I Want To Be Like Our Rooster
maybe he just tried to sing – Eloise Klein Healy
We have this chicken. For this bird’s entire life, s/he has defied definition. As a little chick, we thought s/he was a frizzle, one of those chickens whose feathers stand out. Then, we decided s/he was not a frizzle but just a Plymouth Rock hen with feathers that liked to mature faster than the rest of our flock.
Then, s/he grew this comb that is this fierce red – of fire engines and morning sailors’ warnings – and s/he kept beefing up (if you’ll ponder the cross-species pun). Her/his sex became a question then. We had ordered all hens from the breeder, but, well, if it was this hard to tell a chicken’s sex at 3 months old, we didn’t really hold it against the hatchery if they couldn’t do it in the first few hours.
One morning, I heard this raspy call from within the coop as I went out to free them for the day. It sounded somewhere between a child’s shout and a whinny. . . and I knew instantly – that’s a crow.
And crow this dude does – we’re 99% sure this chick is a rooster. Every morning, he sings out with either delight or frustration – he’s still an adolescent, so his voice breaks sometimes – at the dawn, and all through the day he bellows out with gusto.

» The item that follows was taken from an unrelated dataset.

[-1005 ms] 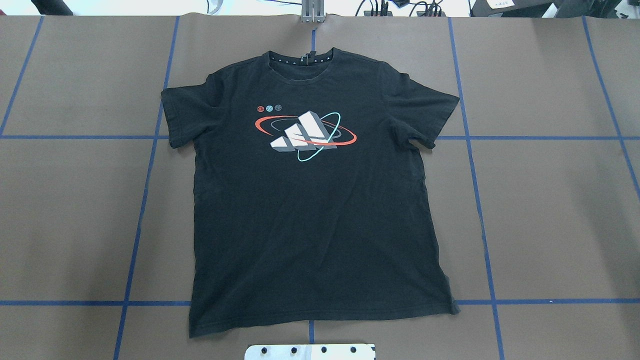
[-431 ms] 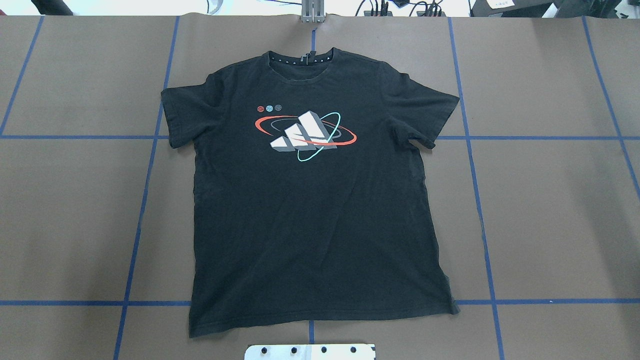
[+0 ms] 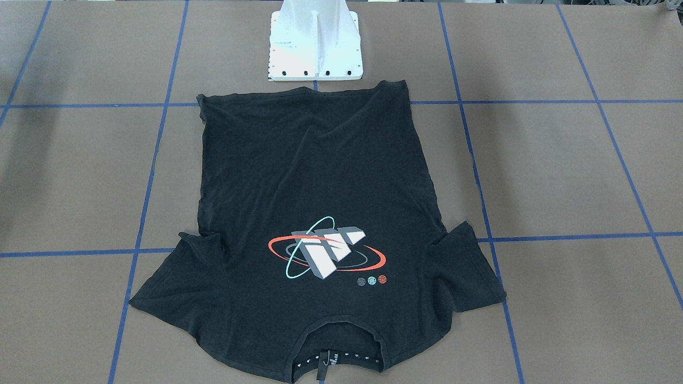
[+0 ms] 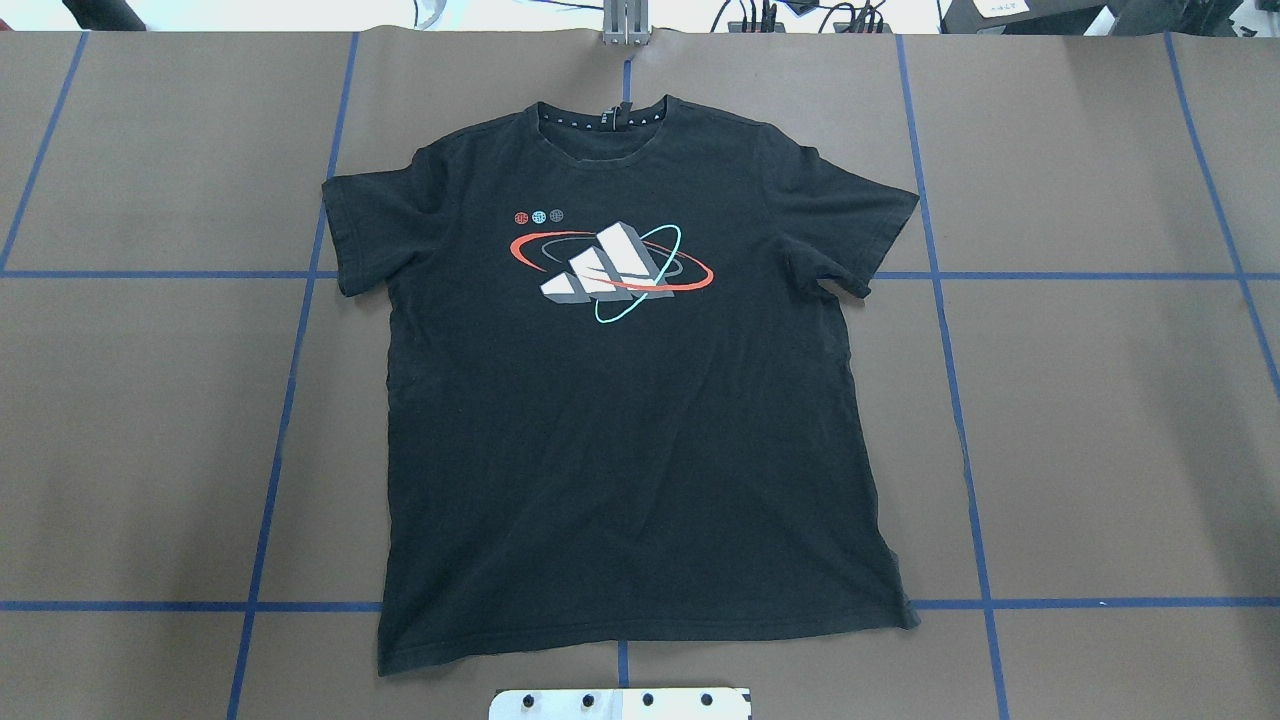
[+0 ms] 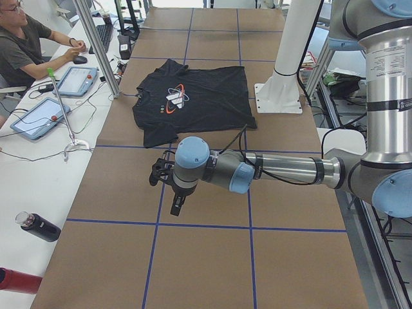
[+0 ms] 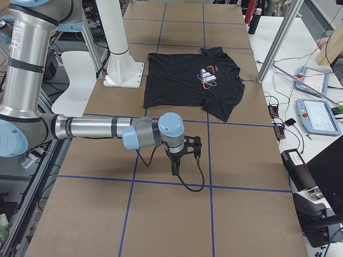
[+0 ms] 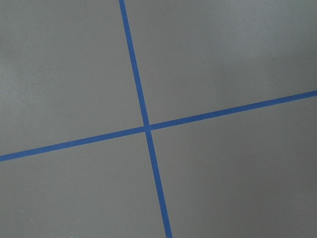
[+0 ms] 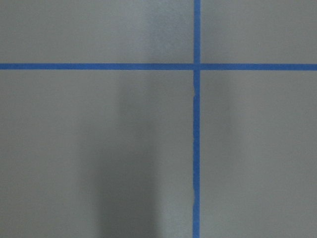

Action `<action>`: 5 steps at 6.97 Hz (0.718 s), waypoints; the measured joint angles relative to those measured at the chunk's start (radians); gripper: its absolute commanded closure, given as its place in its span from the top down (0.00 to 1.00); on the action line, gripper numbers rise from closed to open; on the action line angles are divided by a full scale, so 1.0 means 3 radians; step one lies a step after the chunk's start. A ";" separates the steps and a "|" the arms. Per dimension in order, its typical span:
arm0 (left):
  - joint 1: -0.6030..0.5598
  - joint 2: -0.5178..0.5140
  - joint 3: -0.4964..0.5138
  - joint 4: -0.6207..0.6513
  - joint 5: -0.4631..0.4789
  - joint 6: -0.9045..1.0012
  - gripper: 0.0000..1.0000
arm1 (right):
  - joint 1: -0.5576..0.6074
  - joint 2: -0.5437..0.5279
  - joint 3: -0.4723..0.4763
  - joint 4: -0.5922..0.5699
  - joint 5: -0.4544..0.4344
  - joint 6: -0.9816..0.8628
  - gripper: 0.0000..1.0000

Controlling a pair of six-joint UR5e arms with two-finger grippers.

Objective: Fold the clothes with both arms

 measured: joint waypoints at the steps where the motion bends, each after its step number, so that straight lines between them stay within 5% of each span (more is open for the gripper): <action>1: 0.0005 0.0000 0.0006 -0.0020 0.0000 -0.0001 1.00 | -0.0079 0.0082 -0.0030 0.0057 0.0048 0.0036 1.00; 5: 0.0018 -0.0001 0.0056 -0.0148 -0.0002 -0.0008 1.00 | -0.0624 0.1085 -0.0640 0.0097 0.0019 0.0801 1.00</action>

It’s my favorite sound here just now.
Sometimes, I find myself wanting to be what everyone else expects me to be. I fall victim to expectations – a blog should do this, a writer needs to do that, a woman IS this – and most times, I want to be like Xander – our rooster – and just crow out who I am so loud that the cows on the farm next door can hear it. I just want to sing in my own voice as loud as I can, bringing in each day as only I know how to do it. Not because my way is special or better, but because it is who I was made to be.

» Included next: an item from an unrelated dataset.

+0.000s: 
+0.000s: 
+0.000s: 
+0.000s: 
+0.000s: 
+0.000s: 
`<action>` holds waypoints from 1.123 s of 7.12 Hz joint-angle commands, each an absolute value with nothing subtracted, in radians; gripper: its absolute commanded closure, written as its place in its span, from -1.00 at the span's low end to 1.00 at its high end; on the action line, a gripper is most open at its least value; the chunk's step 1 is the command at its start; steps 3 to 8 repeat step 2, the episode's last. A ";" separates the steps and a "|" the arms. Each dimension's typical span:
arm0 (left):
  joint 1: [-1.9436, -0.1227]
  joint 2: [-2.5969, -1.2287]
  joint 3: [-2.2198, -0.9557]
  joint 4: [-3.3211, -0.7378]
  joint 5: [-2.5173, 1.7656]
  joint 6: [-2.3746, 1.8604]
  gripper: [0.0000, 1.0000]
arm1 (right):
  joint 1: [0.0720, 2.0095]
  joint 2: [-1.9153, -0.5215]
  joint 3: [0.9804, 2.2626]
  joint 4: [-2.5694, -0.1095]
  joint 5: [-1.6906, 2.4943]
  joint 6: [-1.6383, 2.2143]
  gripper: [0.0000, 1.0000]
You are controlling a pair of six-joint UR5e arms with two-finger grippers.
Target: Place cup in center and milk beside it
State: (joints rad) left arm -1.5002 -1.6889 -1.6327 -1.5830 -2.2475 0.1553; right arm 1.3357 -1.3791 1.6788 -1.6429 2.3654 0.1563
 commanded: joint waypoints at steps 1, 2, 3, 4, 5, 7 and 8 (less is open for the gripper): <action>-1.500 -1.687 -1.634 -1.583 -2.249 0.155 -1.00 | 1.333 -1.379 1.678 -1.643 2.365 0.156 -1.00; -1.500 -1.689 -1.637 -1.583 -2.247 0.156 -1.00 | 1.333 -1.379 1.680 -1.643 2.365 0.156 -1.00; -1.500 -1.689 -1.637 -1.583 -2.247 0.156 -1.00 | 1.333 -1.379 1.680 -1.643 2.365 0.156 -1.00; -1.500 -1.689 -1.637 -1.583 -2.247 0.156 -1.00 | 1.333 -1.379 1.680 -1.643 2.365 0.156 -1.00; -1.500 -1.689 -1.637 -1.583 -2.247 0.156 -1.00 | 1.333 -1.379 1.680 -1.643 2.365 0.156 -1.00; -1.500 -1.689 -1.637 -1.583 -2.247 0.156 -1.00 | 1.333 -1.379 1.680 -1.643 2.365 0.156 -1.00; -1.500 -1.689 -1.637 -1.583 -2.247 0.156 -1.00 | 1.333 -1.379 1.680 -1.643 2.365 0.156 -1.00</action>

I know lots of us feel this way – when we are pushed to build a “tribe” at the cost of what we really want to say, or are told we “should” write with these tools on these days at these hours, or are belittled and abused for being all of who we are in the world.

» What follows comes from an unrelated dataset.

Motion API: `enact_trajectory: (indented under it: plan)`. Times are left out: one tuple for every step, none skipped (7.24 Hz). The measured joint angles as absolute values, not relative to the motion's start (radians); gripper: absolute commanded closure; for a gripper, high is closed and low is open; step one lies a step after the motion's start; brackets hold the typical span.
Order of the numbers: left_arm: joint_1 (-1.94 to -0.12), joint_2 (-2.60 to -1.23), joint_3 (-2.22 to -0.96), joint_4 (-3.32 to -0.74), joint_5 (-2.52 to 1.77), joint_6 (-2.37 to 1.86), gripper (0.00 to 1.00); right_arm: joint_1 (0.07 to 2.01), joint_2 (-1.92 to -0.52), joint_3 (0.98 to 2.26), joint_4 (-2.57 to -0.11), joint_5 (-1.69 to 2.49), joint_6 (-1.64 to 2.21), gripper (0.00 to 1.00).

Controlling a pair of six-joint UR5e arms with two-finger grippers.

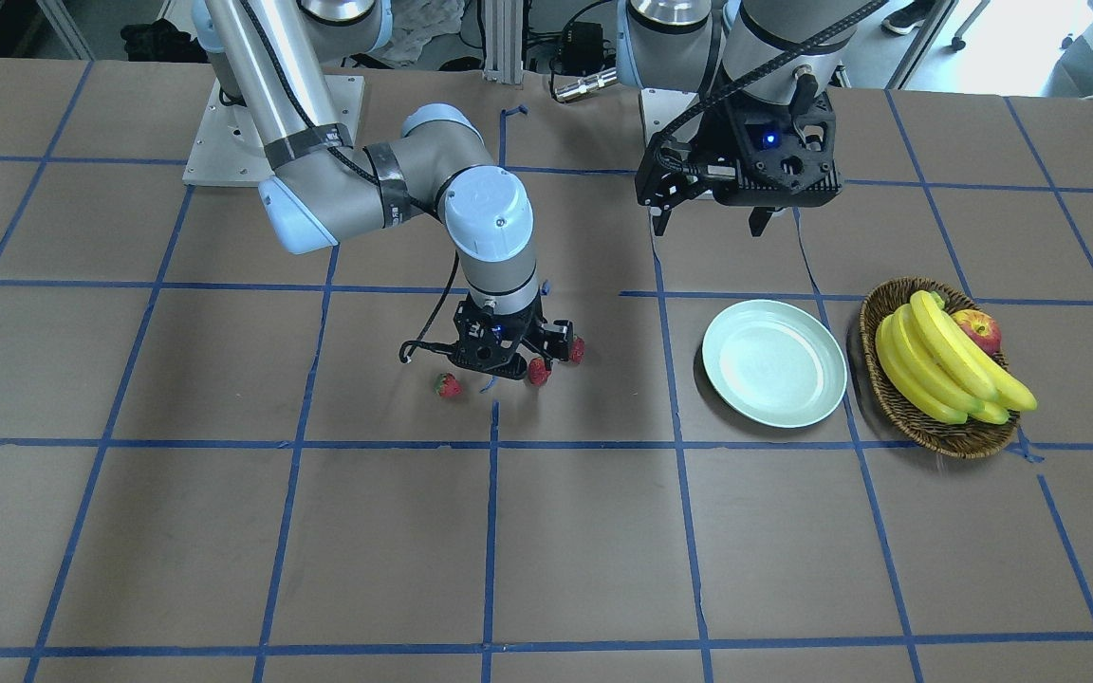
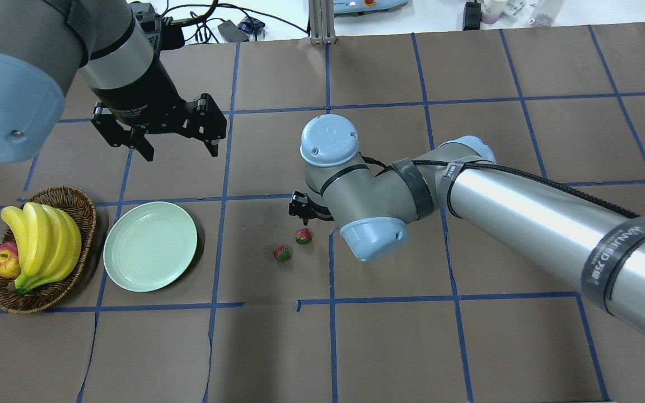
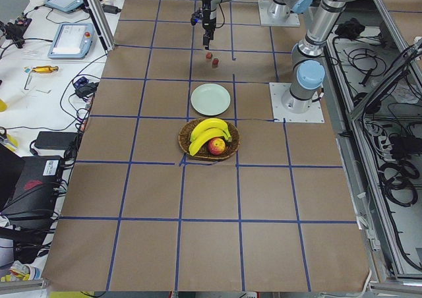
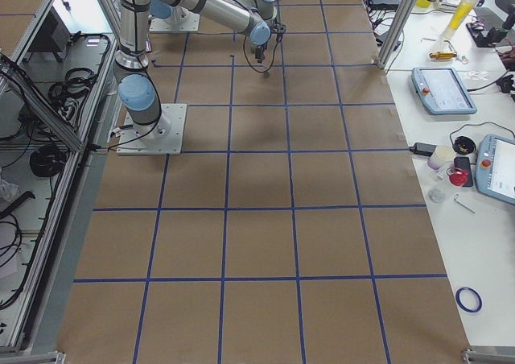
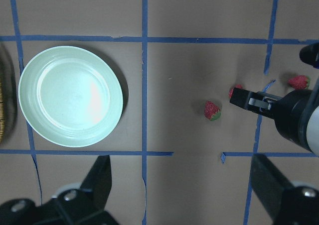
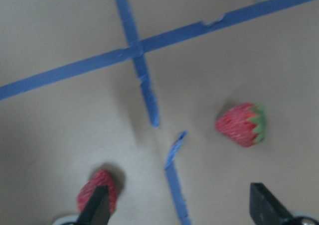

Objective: Collect all strawberries into plate
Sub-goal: 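Carry the strawberry and release it beside the first with the right gripper, then grasp the lone strawberry with the right gripper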

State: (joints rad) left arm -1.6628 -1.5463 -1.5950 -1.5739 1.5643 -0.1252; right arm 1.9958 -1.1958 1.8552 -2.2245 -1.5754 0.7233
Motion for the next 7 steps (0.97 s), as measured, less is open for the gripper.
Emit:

So today, take your cue from Xander the rooster and even when someone, even when people you love push you to write or speak or live in a way that is not authentic to the amazing, unique, powerful, beautiful person you were created to be, push back with your voice and your life. Just be you and crow for all you are worth.
Have you ever been told to write a different way? To live a way that feels less than honest or authentic? How did you respond?